Materials provided
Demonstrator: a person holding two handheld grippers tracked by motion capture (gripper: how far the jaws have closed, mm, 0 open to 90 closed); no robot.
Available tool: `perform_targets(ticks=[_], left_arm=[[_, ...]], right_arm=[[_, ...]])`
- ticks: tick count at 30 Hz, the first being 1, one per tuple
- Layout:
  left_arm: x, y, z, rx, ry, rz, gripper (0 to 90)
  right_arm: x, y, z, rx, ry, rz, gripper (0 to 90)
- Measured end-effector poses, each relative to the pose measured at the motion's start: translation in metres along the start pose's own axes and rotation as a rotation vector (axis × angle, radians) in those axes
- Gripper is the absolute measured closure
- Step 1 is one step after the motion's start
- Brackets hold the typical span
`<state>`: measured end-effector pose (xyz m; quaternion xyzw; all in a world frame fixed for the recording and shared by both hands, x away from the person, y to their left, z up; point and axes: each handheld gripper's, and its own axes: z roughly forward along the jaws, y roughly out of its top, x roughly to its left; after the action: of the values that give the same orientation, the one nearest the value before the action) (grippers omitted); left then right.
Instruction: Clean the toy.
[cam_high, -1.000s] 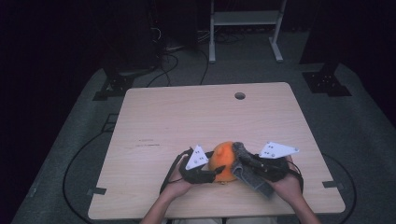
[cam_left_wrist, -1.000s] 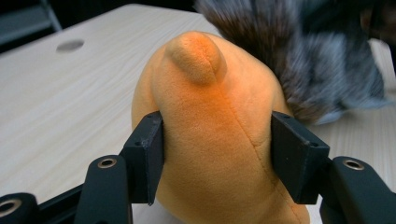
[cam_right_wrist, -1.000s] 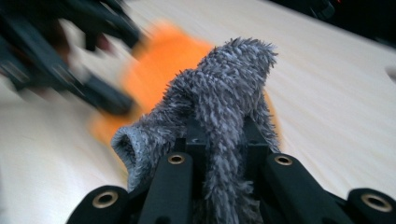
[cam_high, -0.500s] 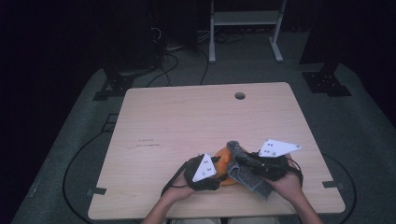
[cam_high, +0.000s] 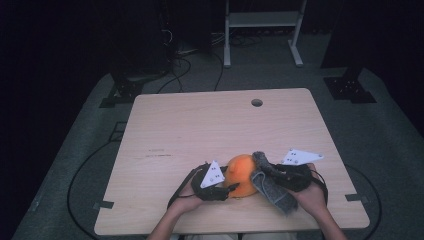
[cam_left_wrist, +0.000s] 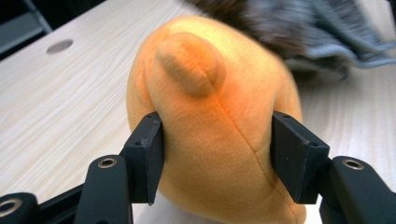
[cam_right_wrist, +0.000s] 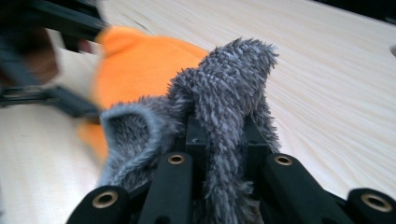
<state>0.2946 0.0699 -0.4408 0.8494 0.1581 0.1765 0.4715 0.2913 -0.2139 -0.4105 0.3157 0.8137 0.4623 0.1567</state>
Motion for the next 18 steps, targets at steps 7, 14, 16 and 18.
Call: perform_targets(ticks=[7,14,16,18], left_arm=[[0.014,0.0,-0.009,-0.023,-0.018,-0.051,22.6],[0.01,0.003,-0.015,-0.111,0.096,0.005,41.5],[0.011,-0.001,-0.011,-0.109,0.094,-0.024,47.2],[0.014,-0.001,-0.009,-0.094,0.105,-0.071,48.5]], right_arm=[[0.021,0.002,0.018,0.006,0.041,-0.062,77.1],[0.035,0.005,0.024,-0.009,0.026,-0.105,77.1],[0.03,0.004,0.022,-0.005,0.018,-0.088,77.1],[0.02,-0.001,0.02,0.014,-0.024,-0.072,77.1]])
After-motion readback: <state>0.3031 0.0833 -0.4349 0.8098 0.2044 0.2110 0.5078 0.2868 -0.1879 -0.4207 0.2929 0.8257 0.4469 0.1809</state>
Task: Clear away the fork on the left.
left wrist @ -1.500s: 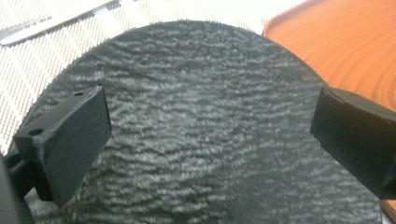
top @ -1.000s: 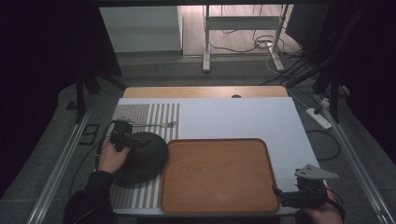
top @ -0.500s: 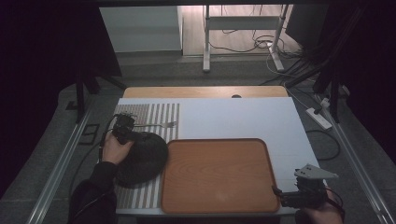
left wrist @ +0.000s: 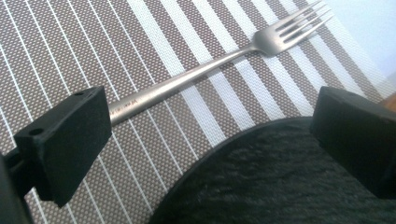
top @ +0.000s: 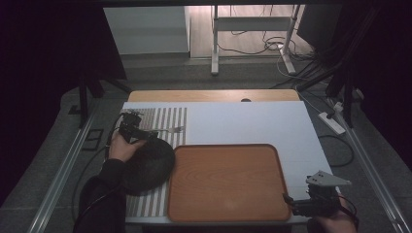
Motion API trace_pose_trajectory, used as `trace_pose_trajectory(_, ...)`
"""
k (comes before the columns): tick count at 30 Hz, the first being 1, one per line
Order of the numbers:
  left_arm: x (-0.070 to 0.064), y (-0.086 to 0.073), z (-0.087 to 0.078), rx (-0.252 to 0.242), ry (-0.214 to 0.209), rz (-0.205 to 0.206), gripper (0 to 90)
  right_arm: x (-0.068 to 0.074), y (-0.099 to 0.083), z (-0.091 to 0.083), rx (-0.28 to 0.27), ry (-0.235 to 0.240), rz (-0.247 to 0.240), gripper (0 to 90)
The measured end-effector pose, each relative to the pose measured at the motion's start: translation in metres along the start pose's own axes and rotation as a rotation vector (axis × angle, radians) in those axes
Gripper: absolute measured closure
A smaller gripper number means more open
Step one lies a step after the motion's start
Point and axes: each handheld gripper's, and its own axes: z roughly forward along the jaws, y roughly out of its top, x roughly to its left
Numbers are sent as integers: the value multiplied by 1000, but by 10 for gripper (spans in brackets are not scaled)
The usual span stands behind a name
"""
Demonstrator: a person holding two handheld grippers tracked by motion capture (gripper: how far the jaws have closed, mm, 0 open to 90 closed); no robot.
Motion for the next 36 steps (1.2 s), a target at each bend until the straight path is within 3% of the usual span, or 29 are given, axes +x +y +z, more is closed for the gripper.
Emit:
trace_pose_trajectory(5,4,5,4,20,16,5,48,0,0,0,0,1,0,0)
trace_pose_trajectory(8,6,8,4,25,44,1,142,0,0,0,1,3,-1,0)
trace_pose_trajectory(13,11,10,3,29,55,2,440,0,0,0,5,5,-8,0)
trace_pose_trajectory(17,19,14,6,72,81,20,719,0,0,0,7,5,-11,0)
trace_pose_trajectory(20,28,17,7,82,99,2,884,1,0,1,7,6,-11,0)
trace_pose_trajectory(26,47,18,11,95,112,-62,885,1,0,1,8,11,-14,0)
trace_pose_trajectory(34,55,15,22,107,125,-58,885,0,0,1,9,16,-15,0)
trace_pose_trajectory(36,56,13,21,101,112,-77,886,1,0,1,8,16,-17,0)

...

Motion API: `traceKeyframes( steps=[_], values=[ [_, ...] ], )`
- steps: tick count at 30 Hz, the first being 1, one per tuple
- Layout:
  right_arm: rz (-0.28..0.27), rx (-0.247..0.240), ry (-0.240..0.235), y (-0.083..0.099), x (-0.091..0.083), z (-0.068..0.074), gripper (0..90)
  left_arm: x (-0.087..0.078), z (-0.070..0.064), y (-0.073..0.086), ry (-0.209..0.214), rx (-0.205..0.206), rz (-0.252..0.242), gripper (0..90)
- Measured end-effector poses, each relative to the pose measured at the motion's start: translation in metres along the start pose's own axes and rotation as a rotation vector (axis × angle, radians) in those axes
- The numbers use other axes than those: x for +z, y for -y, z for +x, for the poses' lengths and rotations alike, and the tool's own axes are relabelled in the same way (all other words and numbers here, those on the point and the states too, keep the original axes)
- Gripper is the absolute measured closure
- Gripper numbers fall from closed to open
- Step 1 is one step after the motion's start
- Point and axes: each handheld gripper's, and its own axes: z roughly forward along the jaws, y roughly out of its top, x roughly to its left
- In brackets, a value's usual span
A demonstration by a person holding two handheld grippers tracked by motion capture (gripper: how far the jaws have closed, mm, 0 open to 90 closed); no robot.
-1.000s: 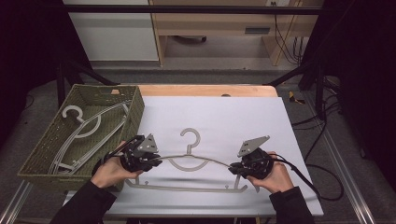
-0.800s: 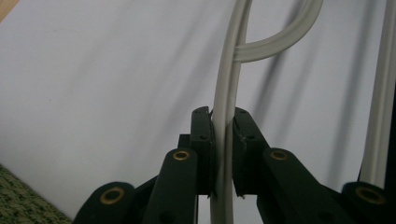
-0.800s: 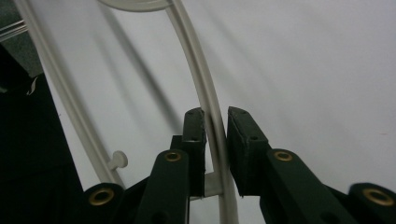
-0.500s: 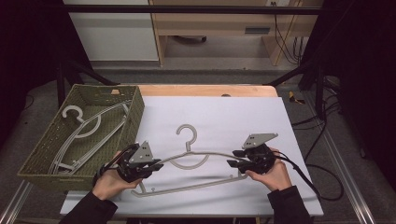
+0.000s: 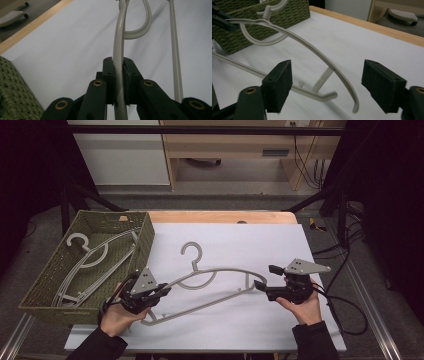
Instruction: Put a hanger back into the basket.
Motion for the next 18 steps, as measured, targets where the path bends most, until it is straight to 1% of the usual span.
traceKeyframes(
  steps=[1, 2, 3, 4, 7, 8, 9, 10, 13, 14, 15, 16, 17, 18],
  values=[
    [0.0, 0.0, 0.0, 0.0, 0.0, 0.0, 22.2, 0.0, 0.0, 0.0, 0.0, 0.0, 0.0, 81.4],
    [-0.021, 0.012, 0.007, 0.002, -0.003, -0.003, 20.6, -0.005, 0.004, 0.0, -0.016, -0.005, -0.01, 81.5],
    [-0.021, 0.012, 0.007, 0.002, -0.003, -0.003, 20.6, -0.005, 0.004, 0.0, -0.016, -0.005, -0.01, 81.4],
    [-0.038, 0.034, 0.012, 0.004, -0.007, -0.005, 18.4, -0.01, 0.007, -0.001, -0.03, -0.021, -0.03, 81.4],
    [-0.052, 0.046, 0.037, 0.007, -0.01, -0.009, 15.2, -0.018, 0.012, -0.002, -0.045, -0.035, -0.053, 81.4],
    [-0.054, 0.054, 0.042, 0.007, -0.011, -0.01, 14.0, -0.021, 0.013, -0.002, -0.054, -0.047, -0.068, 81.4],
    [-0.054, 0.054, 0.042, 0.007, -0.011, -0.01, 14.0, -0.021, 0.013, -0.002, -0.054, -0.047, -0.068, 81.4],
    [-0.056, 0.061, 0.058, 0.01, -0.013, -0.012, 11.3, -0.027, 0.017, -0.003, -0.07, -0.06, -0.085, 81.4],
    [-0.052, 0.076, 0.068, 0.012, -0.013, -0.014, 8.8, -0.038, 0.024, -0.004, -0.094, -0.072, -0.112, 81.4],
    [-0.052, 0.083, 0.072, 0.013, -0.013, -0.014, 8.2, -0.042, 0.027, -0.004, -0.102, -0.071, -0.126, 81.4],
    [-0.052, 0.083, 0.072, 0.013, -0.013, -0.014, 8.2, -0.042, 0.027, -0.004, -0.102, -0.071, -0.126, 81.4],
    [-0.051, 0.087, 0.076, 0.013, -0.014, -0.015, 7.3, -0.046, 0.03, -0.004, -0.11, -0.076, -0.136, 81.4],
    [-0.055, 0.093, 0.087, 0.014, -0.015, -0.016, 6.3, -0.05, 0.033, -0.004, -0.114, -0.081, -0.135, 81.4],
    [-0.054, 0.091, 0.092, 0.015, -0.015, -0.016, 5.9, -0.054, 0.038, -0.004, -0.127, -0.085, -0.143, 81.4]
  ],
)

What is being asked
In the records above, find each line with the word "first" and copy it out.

Exercise result
- ticks: tick count at 30 Hz, the first being 1, one per tuple
k (comes before the columns): tick count at 30 Hz, the first being 1, one per line
- steps: tick count at 30 Hz, the first being 1, one per tuple

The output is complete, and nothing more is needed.